- Task instructions
Copying exactly, give the lines in the material below from the one with "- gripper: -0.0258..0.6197" to the one with "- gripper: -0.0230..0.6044", ends included, and nothing besides.
[Data section — start]
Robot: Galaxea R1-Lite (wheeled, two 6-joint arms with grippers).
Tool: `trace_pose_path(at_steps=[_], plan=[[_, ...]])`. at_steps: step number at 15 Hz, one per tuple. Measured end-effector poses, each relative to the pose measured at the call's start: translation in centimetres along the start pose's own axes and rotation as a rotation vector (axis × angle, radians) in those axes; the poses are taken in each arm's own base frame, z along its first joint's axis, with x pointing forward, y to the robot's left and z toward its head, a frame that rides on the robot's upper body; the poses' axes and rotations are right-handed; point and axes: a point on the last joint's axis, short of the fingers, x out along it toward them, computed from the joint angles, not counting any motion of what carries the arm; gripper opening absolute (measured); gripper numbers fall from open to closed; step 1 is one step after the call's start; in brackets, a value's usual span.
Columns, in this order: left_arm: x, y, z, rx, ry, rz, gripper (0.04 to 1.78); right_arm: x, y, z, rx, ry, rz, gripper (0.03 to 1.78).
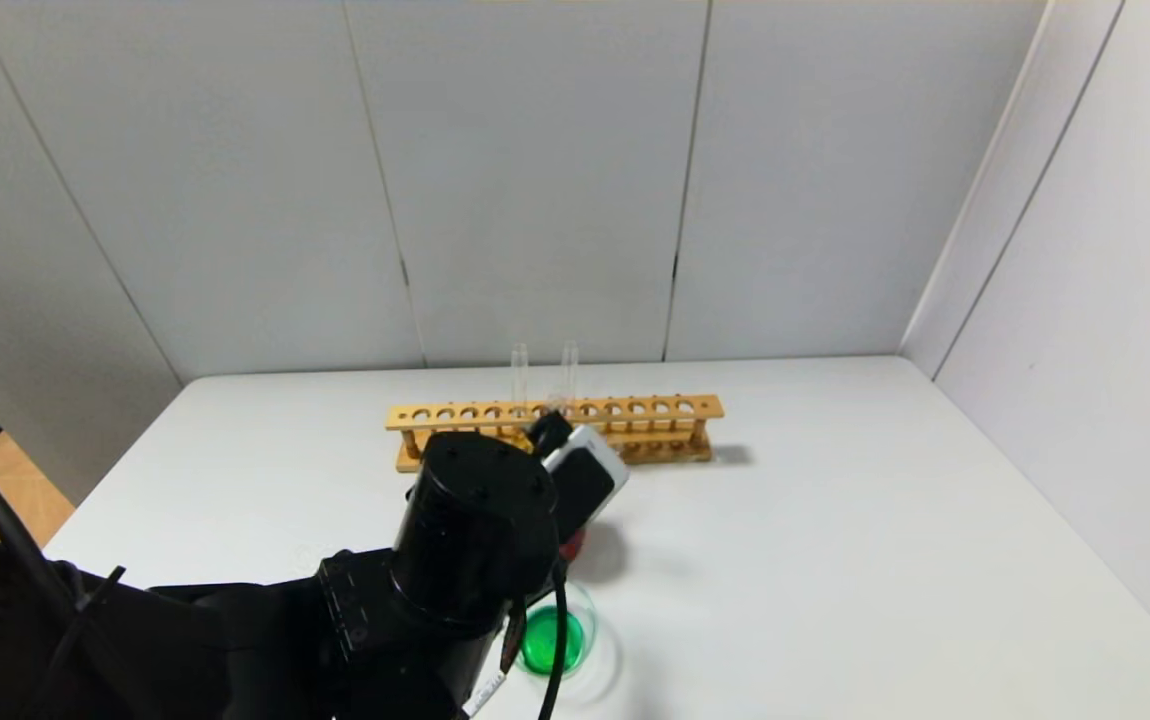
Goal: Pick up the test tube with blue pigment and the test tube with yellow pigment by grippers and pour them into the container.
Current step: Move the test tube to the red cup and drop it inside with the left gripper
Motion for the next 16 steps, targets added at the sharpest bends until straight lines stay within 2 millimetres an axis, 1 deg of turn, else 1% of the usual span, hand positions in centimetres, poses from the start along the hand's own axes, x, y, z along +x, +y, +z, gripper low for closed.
trace_pose_path(at_steps=[3,5,10,12,16], plan=[[0.4,1.2,0.6,-0.200,-0.066,0.055,0.30,0.0,0.0,0.0,0.000,0.000,0.000,1.75],[0.5,1.5,0.6,-0.302,-0.080,0.059,0.30,0.0,0.0,0.0,0.000,0.000,0.000,1.75],[0.5,1.8,1.1,-0.520,-0.126,-0.029,0.30,0.0,0.0,0.0,0.000,0.000,0.000,1.75],[0.7,1.9,0.9,-0.577,-0.121,-0.047,0.30,0.0,0.0,0.0,0.000,0.000,0.000,1.75],[2.1,2.4,0.4,-0.649,-0.116,-0.078,0.30,0.0,0.0,0.0,0.000,0.000,0.000,1.75]])
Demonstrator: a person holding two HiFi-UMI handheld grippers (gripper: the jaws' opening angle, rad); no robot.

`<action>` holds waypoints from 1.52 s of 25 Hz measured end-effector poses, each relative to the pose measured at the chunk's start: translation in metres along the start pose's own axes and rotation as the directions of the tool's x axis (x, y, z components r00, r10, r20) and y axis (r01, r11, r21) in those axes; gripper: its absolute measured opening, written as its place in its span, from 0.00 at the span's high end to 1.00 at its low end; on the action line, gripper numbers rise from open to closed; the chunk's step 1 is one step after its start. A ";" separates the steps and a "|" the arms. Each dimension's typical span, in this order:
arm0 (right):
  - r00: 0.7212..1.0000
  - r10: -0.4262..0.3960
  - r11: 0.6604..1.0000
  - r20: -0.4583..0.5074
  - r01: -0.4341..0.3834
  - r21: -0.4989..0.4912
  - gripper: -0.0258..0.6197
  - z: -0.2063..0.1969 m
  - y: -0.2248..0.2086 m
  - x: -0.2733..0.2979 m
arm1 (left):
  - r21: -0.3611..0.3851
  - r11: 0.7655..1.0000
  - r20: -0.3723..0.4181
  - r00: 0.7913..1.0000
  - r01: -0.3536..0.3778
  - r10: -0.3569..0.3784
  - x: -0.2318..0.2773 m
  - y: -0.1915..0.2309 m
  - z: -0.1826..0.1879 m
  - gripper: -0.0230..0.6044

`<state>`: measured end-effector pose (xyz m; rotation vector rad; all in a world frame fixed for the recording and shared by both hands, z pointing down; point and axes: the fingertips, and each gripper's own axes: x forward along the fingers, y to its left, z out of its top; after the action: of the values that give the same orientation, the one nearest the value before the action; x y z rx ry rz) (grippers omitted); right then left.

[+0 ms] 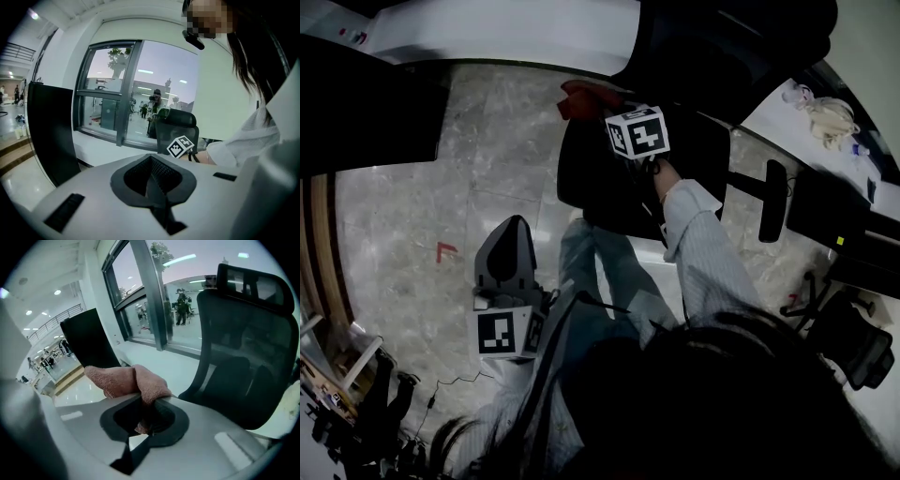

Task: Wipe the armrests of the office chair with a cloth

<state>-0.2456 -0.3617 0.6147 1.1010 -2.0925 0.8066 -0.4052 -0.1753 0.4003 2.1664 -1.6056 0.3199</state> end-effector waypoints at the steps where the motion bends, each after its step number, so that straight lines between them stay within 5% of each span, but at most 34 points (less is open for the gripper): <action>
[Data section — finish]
- Solution to this exercise
  - gripper: -0.0258..0.6197
  - z: -0.2063..0.1969 m
  - y: -0.2248..0.2086 m
  - x: -0.2733..0.2979 m
arm1 (left):
  - r21: -0.3611..0.3851
  - r11: 0.7655..1.0000
  - r20: -0.3723..0.4181
  - r00: 0.7913..1.0000
  - r01: -0.3536..0.3778
  - r10: -0.3569..0.3784
  - x: -0.2318..0.2773 m
  - y: -0.1915..0.2309 m
  - z: -0.1826..0.1879 m
  - gripper: -0.0230..0.6044

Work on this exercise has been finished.